▶ [The problem]: Find every line below with the string "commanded" and pick it out.

▶ [Data below]:
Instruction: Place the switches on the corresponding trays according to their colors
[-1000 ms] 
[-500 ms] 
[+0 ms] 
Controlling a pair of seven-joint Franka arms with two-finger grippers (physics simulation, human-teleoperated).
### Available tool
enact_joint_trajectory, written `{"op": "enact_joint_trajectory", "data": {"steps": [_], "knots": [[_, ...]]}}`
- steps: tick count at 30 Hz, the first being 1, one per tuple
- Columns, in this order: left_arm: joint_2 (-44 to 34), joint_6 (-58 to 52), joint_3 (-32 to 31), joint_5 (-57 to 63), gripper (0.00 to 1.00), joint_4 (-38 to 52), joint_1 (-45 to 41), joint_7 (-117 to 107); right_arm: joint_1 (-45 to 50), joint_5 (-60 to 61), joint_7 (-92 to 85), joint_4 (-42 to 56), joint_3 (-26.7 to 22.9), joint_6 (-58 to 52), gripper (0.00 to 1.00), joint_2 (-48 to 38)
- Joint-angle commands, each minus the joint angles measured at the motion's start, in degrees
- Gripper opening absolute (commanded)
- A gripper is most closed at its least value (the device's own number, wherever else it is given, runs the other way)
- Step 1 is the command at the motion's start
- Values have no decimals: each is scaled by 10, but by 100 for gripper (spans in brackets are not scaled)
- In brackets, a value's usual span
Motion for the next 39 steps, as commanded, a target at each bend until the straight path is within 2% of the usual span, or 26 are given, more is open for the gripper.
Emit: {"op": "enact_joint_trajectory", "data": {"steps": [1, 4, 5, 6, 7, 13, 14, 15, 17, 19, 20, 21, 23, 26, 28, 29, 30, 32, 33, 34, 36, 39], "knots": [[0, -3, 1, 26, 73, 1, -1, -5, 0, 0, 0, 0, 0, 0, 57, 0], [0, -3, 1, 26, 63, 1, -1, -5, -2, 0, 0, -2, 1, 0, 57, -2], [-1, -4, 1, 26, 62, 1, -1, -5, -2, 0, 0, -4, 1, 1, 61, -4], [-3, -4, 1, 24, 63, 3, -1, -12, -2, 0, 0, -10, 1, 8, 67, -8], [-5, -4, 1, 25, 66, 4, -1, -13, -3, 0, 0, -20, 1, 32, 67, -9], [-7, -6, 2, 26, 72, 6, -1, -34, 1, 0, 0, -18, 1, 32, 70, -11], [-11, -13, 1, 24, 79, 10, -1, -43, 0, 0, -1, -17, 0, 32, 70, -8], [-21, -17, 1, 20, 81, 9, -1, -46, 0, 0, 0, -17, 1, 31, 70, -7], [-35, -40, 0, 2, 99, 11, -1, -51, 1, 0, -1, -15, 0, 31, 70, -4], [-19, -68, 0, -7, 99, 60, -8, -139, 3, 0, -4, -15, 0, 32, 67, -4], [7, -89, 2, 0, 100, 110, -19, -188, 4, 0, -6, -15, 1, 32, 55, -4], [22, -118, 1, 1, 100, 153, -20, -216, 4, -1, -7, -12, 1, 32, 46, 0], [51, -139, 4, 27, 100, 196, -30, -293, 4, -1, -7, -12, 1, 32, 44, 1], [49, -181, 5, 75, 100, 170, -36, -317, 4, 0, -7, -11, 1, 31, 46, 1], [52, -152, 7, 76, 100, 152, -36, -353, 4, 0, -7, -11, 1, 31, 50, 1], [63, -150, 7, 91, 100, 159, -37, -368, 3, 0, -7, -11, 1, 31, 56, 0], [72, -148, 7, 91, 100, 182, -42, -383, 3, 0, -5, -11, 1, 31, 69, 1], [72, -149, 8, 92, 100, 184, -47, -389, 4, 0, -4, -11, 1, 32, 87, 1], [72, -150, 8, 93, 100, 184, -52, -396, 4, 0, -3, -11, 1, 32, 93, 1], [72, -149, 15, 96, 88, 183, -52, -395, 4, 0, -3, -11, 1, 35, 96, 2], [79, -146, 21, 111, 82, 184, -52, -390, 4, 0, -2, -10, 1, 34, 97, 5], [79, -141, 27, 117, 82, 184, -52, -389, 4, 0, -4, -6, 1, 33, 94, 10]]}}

▶ [Exercise response]:
- Gripper opening absolute (commanded)
Motion for the next 39 steps, as commanded, a target at each bend until the straight path is within 2% of the usual span, or 26 are given, more is open for the gripper.

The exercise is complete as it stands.